Wem ist der Abschluss einer Berufsunfähigkeitsversicherung zu empfohlen?
 
Der Abschluss einer Berufsunfähigkeitsversicherung ist fast für jeden zu empfohlen. Arbeitnehmer sind grundsätzlich über die gesetzliche Rentenversicherung abgesichert, aber für diejenigen Personen, die nach dem 01.01.1961geboren sind, wurden die Leistungen der gesetzlichen Rentenversicherung maßgebend eingeschränkt. Deshalb ist für sie eine Berufsunfähigkeitsversicherung sinnvoll. Berufsanfänger bekommen gar keine Leistungen, denn sie haben die Wartezeit von fünf Jahren nicht erfüllt. Der Abschluss einer zusätzlichen Absicherung ist deshalb in den meisten Fällen notwendig . Für Freiberufler gilt sogenannte berufsständische Versorgungswerke, die auch Leistungen der Berufsunfähigkeit beinhalten können. Diese Leistungen sind in der Regel höher als die der gesetzlichen Rentenversicherung , aber nicht immer ausreichend. Deshalb ist es ratsam, genau zu überprüfen, ob im Falle einer Berufsunfähigkeit welche Leistungen erhalten werden. Bei den meisten Versicherungsgesellschaften gibt es für Freiberufler spezielle Bedingungswerke, die eine Verweisung auf einen anderen Beruf überwiegend ausschließen. Für Selbständige ist der Abschluss einer Berufsunfähigkeitsversicherung sehr wichtig und auch zu empfohlen, weil sie meistens in der gesetzlichen Rentenversicherung nicht versichert sind. Ausnahme: Selbständige Handwerkmeister. Beamte können oft erst nach jahrzehntelangem Dienst die Versorgung bei Berufsunfähigkeit in Anspruch nehmen.

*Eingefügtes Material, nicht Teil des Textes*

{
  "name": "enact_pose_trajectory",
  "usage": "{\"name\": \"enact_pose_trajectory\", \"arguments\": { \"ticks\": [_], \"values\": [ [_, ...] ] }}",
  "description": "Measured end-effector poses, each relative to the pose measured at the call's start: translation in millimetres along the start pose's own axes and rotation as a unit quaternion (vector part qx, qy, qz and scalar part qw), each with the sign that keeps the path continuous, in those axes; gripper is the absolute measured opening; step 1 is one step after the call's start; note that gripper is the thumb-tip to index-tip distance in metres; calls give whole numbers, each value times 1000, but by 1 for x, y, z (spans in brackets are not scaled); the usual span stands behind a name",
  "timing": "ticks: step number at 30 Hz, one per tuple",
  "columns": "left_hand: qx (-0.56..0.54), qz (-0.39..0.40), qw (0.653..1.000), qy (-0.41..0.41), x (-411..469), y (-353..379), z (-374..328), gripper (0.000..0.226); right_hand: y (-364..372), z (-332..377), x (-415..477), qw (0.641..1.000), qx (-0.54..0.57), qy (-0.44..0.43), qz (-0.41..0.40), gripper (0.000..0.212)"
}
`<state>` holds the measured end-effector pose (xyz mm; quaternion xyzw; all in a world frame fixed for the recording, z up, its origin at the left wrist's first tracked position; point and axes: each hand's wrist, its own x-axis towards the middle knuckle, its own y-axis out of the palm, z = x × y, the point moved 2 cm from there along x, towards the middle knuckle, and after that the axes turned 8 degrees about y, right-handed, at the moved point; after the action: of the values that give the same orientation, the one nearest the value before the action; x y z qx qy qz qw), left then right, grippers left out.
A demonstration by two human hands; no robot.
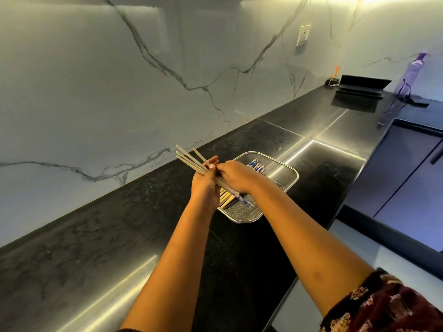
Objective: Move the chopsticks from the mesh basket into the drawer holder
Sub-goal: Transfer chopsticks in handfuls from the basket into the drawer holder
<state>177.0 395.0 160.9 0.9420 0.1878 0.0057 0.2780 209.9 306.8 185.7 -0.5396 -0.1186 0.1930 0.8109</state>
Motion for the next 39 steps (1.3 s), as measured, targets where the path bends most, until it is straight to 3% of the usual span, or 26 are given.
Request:
{"name": "enact_pose_trajectory", "arguments": {
  "ticks": [4,9,11,14,15,23,25,29,34,37,39],
  "values": [
    [-70,-27,997,-18,0,-5,-13,20,-3,-7,-8,986,158,53,1,32],
    [-182,-24,983,-23,3,-16,-29,16,-6,-37,-32,922,332,195,-26,44],
    [-197,-19,980,-13,2,-19,-31,15,1,-46,-42,851,459,256,-1,43],
    [-200,-13,980,-14,-5,-14,-25,14,11,-46,-52,671,685,281,33,41],
    [-197,-11,980,-14,-9,-11,-21,14,13,-45,-53,634,721,277,24,41],
    [-193,-16,981,1,-33,10,-5,12,22,-66,-78,506,812,284,-55,52],
    [-174,-9,985,5,-43,19,1,12,20,-70,-85,488,822,287,-55,58],
    [-148,7,989,-1,-68,49,22,14,17,-75,-98,495,829,257,-48,66],
    [-159,33,987,-14,-96,71,47,12,13,-113,-139,428,861,264,-79,72],
    [-162,35,986,-26,-122,87,76,10,15,-125,-161,473,839,264,-56,77],
    [-150,40,988,-24,-137,97,93,11,18,-138,-178,469,842,261,-52,77]
  ]
}}
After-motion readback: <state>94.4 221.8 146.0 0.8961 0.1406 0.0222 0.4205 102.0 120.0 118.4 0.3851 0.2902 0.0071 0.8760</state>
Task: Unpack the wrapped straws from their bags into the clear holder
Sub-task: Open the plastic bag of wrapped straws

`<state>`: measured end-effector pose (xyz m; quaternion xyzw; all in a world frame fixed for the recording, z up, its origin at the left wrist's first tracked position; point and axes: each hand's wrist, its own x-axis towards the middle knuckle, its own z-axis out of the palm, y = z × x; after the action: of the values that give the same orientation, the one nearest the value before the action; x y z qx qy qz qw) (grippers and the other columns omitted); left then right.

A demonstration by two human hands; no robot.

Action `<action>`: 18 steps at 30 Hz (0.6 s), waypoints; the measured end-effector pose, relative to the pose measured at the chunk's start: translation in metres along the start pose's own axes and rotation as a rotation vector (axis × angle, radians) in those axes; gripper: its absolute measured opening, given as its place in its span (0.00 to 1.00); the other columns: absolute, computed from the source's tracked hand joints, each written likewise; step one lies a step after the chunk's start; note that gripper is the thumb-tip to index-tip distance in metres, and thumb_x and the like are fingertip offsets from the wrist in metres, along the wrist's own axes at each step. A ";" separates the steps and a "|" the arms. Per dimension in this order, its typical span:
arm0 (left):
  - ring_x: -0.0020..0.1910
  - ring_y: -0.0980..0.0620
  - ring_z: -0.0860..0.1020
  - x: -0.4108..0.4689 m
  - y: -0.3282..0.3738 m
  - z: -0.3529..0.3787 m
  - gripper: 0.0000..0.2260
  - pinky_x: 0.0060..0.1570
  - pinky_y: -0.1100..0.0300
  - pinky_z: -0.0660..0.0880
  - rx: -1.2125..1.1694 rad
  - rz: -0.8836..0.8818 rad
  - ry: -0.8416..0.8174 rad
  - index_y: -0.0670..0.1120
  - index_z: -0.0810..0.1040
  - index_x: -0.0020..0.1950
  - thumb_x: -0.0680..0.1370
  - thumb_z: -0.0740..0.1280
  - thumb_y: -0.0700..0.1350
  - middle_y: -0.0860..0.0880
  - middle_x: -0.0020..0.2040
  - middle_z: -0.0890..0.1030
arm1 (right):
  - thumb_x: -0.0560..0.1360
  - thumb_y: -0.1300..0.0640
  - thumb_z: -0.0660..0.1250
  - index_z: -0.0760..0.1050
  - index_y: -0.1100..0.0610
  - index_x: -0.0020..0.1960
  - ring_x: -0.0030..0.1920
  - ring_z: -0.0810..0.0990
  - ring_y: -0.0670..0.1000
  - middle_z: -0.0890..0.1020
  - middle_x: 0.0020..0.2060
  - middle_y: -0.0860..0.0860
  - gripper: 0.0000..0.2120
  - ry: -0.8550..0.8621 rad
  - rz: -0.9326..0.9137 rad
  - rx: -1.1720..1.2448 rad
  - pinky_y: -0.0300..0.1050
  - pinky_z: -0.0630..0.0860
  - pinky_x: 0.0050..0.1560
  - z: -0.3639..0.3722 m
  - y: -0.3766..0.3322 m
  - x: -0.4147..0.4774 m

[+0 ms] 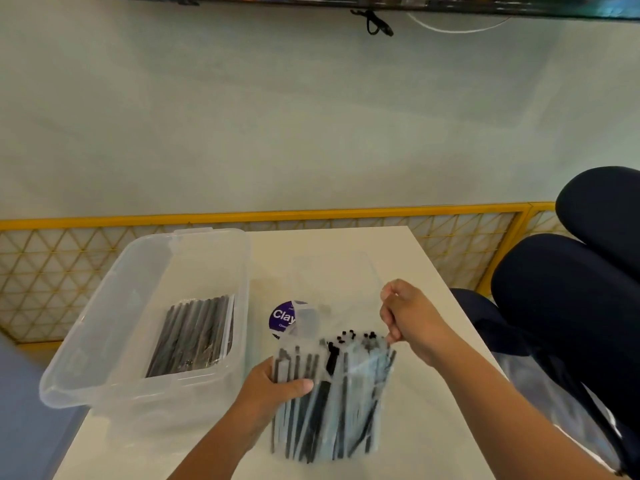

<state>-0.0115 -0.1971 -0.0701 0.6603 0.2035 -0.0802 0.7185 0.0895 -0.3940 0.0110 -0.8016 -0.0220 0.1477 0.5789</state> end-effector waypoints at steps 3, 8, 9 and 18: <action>0.46 0.49 0.83 0.000 0.003 -0.003 0.14 0.52 0.56 0.78 0.046 0.055 0.007 0.40 0.80 0.52 0.69 0.71 0.30 0.44 0.45 0.85 | 0.78 0.64 0.50 0.66 0.57 0.41 0.18 0.63 0.45 0.68 0.26 0.51 0.10 -0.005 -0.004 -0.029 0.44 0.71 0.31 0.003 0.006 0.000; 0.42 0.56 0.82 0.000 0.024 0.000 0.09 0.40 0.69 0.76 0.169 0.220 0.025 0.42 0.78 0.47 0.69 0.73 0.34 0.51 0.41 0.84 | 0.78 0.66 0.51 0.68 0.55 0.40 0.25 0.67 0.45 0.70 0.26 0.49 0.12 -0.003 -0.079 -0.091 0.40 0.74 0.32 -0.001 -0.007 -0.002; 0.42 0.55 0.81 0.000 0.027 0.001 0.08 0.40 0.68 0.76 0.186 0.248 0.035 0.42 0.78 0.46 0.70 0.73 0.35 0.51 0.41 0.83 | 0.77 0.66 0.51 0.68 0.55 0.40 0.26 0.67 0.46 0.70 0.26 0.49 0.12 -0.005 -0.094 -0.111 0.39 0.74 0.32 -0.001 -0.010 -0.003; 0.33 0.63 0.73 -0.004 0.052 0.017 0.06 0.35 0.72 0.71 0.338 0.452 0.218 0.50 0.74 0.44 0.74 0.70 0.40 0.49 0.41 0.81 | 0.78 0.63 0.52 0.67 0.52 0.40 0.31 0.68 0.47 0.71 0.30 0.49 0.12 0.017 -0.159 -0.239 0.42 0.74 0.36 0.000 -0.018 -0.009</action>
<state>0.0085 -0.2087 -0.0201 0.8037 0.1110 0.1201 0.5721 0.0833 -0.3899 0.0292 -0.8619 -0.0979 0.0908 0.4891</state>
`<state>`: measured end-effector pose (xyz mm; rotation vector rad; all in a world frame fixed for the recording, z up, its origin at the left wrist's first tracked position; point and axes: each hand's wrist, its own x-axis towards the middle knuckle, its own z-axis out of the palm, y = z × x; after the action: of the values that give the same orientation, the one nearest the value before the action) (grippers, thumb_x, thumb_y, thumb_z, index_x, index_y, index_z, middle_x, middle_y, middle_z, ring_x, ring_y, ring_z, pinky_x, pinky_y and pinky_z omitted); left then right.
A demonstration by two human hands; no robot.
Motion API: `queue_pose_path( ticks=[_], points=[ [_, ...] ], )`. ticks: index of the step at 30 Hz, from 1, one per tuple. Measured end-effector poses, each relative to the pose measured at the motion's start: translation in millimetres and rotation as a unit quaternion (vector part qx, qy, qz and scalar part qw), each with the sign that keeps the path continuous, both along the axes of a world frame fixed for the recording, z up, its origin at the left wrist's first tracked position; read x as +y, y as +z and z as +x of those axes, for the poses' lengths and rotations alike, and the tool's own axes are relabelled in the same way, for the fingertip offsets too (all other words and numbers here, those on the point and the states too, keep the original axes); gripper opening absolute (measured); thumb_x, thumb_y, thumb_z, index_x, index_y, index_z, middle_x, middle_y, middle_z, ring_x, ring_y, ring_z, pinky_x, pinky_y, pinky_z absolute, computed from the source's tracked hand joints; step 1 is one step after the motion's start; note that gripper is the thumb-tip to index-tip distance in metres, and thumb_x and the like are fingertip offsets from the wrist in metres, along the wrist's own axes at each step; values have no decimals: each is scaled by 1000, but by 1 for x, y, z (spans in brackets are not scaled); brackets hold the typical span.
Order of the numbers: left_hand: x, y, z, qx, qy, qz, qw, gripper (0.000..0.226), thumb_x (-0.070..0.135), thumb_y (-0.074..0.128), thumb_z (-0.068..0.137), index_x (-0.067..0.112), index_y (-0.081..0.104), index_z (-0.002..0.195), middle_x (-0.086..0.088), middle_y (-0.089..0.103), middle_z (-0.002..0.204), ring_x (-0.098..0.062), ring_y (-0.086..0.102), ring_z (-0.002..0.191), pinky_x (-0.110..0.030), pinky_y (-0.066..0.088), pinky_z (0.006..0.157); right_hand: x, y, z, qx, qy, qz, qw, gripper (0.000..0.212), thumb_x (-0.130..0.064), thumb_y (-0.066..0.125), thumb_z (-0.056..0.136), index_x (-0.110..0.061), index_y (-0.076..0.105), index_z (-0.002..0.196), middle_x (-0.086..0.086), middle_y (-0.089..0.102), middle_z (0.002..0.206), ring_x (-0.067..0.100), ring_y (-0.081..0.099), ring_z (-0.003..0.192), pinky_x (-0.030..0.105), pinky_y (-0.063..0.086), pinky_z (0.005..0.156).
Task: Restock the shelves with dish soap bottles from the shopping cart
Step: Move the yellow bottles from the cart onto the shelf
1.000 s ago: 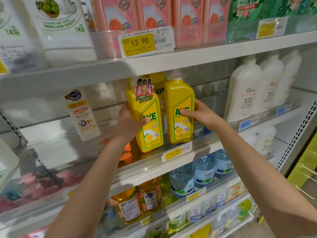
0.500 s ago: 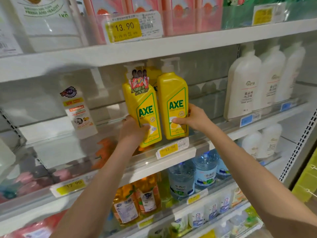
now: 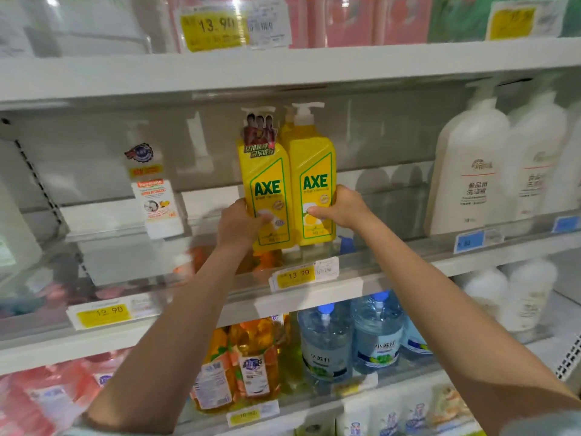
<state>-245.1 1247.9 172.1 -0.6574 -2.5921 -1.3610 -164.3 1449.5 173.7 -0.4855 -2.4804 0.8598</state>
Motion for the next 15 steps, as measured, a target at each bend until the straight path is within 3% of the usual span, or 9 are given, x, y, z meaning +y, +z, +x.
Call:
queue_pose_path(
  ticks=[3, 8, 12, 15],
  points=[
    [9, 4, -6, -4, 5, -6, 1000, 37, 32, 72, 78, 7, 64, 104, -11, 68, 104, -29, 64, 95, -40, 54, 82, 7, 3, -6, -12, 4, 3, 1000, 40, -48, 73, 76, -17, 66, 101, 1, 70, 101, 18, 63, 95, 29, 46, 78],
    [25, 7, -20, -10, 8, -11, 1000, 35, 29, 72, 80, 6, 65, 106, -11, 68, 107, -27, 64, 98, -28, 49, 75, 18, 8, -19, -19, 20, -11, 1000, 31, -38, 73, 81, -16, 68, 101, 5, 69, 98, 16, 62, 90, 29, 49, 77],
    [33, 1, -36, -19, 15, 11, 1000, 28, 27, 74, 78, 7, 63, 93, -17, 68, 101, -33, 67, 88, -44, 57, 76, 21, 8, -31, -14, 4, -3, 1000, 24, -37, 75, 79, -19, 66, 93, 6, 70, 96, 20, 65, 88, 33, 53, 78],
    [40, -1, -43, -2, 25, 9, 1000, 26, 27, 72, 79, 6, 61, 89, -18, 67, 97, -34, 67, 85, -44, 56, 76, 23, 9, -39, -7, -18, 1, 1000, 38, -36, 76, 78, -10, 66, 103, 11, 70, 106, 26, 65, 98, 34, 51, 83]
  ],
)
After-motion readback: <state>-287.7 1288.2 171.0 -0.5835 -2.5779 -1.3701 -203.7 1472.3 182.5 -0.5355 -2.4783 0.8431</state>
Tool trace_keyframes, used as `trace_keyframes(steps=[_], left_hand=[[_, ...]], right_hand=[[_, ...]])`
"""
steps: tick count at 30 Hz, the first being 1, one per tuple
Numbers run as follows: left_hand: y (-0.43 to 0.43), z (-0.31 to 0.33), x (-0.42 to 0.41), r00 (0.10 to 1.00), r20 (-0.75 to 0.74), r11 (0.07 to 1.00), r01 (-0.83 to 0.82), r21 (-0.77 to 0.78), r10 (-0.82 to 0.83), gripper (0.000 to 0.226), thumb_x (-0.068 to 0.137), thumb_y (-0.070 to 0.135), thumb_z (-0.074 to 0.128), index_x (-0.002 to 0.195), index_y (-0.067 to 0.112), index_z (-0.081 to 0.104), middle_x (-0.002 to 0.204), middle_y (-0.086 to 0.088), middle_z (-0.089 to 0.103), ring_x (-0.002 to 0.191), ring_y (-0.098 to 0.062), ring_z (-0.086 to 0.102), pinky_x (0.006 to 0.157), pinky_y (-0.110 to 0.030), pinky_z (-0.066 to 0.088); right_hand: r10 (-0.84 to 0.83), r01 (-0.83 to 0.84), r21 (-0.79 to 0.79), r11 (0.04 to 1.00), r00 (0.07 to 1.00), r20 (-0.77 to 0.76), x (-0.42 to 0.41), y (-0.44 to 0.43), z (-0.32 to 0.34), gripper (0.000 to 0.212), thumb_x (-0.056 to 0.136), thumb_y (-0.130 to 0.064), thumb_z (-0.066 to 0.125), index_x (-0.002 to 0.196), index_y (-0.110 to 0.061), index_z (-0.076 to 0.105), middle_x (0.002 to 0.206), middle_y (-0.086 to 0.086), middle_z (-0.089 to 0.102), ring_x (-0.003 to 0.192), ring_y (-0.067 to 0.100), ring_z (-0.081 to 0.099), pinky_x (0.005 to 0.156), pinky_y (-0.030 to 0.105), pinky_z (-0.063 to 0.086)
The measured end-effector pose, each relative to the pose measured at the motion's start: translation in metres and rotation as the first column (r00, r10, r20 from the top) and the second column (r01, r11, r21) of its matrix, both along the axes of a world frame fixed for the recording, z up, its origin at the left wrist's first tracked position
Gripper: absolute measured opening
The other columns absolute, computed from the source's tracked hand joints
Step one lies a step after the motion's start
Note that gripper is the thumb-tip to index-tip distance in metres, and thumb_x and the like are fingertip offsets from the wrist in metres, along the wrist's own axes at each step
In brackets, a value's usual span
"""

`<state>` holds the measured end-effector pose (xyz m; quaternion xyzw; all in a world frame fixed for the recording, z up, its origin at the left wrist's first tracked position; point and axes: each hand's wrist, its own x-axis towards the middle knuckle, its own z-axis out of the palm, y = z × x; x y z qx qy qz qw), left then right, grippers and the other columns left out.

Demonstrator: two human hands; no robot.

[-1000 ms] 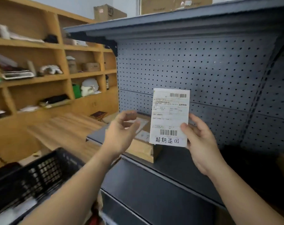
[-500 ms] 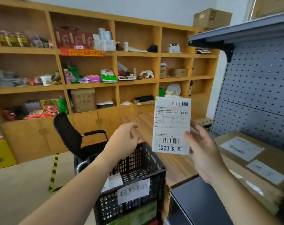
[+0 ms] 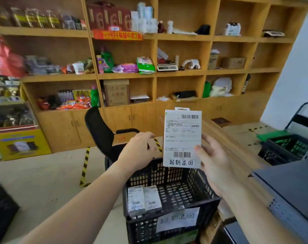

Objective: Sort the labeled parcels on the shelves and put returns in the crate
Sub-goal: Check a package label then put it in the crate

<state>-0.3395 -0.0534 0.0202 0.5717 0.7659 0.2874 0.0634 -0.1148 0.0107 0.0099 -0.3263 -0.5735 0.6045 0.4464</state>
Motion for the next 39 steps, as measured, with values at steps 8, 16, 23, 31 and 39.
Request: trace_keyframes(steps=[8, 16, 23, 31, 39], left_hand=[[0.06, -0.081, -0.052, 0.987, 0.109, 0.985, -0.1, -0.14, 0.116, 0.046, 0.099, 0.027, 0.06, 0.143, 0.026, 0.052, 0.14, 0.003, 0.056, 0.128, -0.018, 0.056, 0.104, -0.032, 0.046], [0.111, -0.175, -0.093, 0.929, 0.193, 0.904, -0.233, -0.359, 0.316, 0.042, 0.098, 0.026, 0.058, 0.14, 0.026, 0.054, 0.134, 0.003, 0.059, 0.116, -0.017, 0.059, 0.096, -0.031, 0.05], [0.119, -0.269, -0.102, 0.857, 0.272, 0.799, -0.234, -0.553, 0.439, 0.046, 0.099, 0.023, 0.057, 0.144, 0.026, 0.052, 0.148, 0.002, 0.052, 0.131, -0.02, 0.053, 0.109, -0.036, 0.043], [0.142, -0.366, -0.112, 0.831, 0.298, 0.704, -0.149, -0.694, 0.47, 0.049, 0.1, 0.02, 0.056, 0.148, 0.024, 0.045, 0.146, -0.009, 0.052, 0.103, -0.029, 0.065, 0.081, -0.038, 0.054], [0.143, -0.448, -0.119, 0.861, 0.23, 0.586, -0.095, -0.805, 0.454, 0.074, 0.1, 0.004, 0.055, 0.162, 0.027, 0.022, 0.171, 0.0, 0.008, 0.155, -0.025, 0.016, 0.121, -0.043, 0.032]], right_hand=[[0.109, -0.077, -0.186, 0.98, 0.979, 0.172, -0.066, 0.094, -0.084, 0.037, 0.104, -0.01, 0.057, 0.134, -0.032, 0.056, 0.12, 0.001, 0.075, 0.107, 0.018, 0.074, 0.095, 0.049, 0.059], [0.284, -0.091, -0.49, 0.867, 0.898, 0.335, -0.11, 0.177, -0.203, 0.038, 0.102, -0.01, 0.059, 0.136, -0.027, 0.053, 0.116, 0.004, 0.074, 0.102, 0.023, 0.075, 0.087, 0.047, 0.062], [0.463, -0.039, -0.666, 0.745, 0.749, 0.474, -0.139, 0.204, -0.308, 0.029, 0.104, -0.011, 0.055, 0.13, -0.024, 0.055, 0.125, 0.001, 0.07, 0.106, 0.022, 0.07, 0.084, 0.039, 0.059], [0.486, 0.07, -0.677, 0.732, 0.643, 0.592, -0.177, 0.214, -0.407, 0.039, 0.103, -0.011, 0.057, 0.142, -0.014, 0.049, 0.13, 0.005, 0.066, 0.098, 0.017, 0.068, 0.079, 0.033, 0.057], [0.468, 0.108, -0.663, 0.741, 0.624, 0.625, -0.207, 0.219, -0.468, 0.044, 0.103, -0.008, 0.054, 0.146, -0.012, 0.044, 0.131, 0.003, 0.063, 0.106, 0.019, 0.062, 0.086, 0.029, 0.05]])
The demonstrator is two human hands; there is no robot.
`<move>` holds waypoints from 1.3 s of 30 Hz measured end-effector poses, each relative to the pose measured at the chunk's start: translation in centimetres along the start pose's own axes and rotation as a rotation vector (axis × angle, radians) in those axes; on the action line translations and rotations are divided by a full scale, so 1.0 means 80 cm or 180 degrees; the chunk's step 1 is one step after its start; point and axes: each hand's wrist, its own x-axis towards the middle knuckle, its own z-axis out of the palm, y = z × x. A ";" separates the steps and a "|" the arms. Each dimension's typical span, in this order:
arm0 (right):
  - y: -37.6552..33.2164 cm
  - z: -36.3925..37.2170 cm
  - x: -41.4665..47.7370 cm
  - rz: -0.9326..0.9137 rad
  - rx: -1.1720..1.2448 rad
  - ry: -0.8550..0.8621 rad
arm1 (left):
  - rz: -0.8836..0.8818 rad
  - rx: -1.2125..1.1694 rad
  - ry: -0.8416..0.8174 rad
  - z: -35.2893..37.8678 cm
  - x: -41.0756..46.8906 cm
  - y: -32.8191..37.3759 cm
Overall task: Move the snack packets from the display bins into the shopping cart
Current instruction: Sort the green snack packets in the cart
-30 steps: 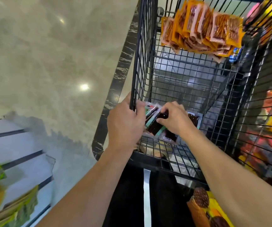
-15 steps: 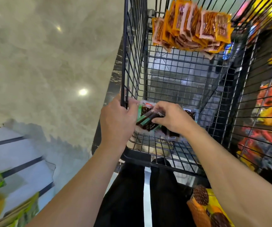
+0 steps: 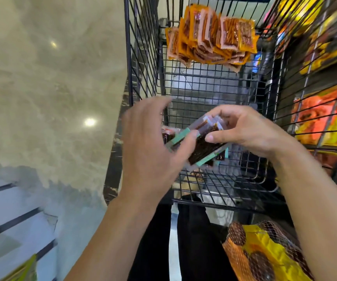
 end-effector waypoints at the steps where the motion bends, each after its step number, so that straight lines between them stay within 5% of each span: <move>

Eine Berufsunfähigkeitsversicherung ist deshalb auch für diese Gruppe sinnvoll. Hausfrauen und Hausmänner sind normalweise nicht in der gesetzlichen Rentenversicherung versichert. Der Abschluss einer Berufsunfähigkeitsversicherung kann auch ihnen im Falle, dass eine Berufsunfähigkeit entsteht, behilflich sein. Schüler und Studenten beanspruchen in der Regel keine Leistungen der Berufsunfähigkeit. Sie haben aber die Möglichkeit, sich privat zu versichern. Im Falle, dass bereits vor Ende der Berufsausbildung infolge einer Krankheit oder eines Unfalls den erlernten Beruf nicht mehr ausüben kann, gibt es einige Versicherungsgesellschaften, die auch Tarife für Studenten und Schüler anbieten, um dieses Risiko absichern zu können.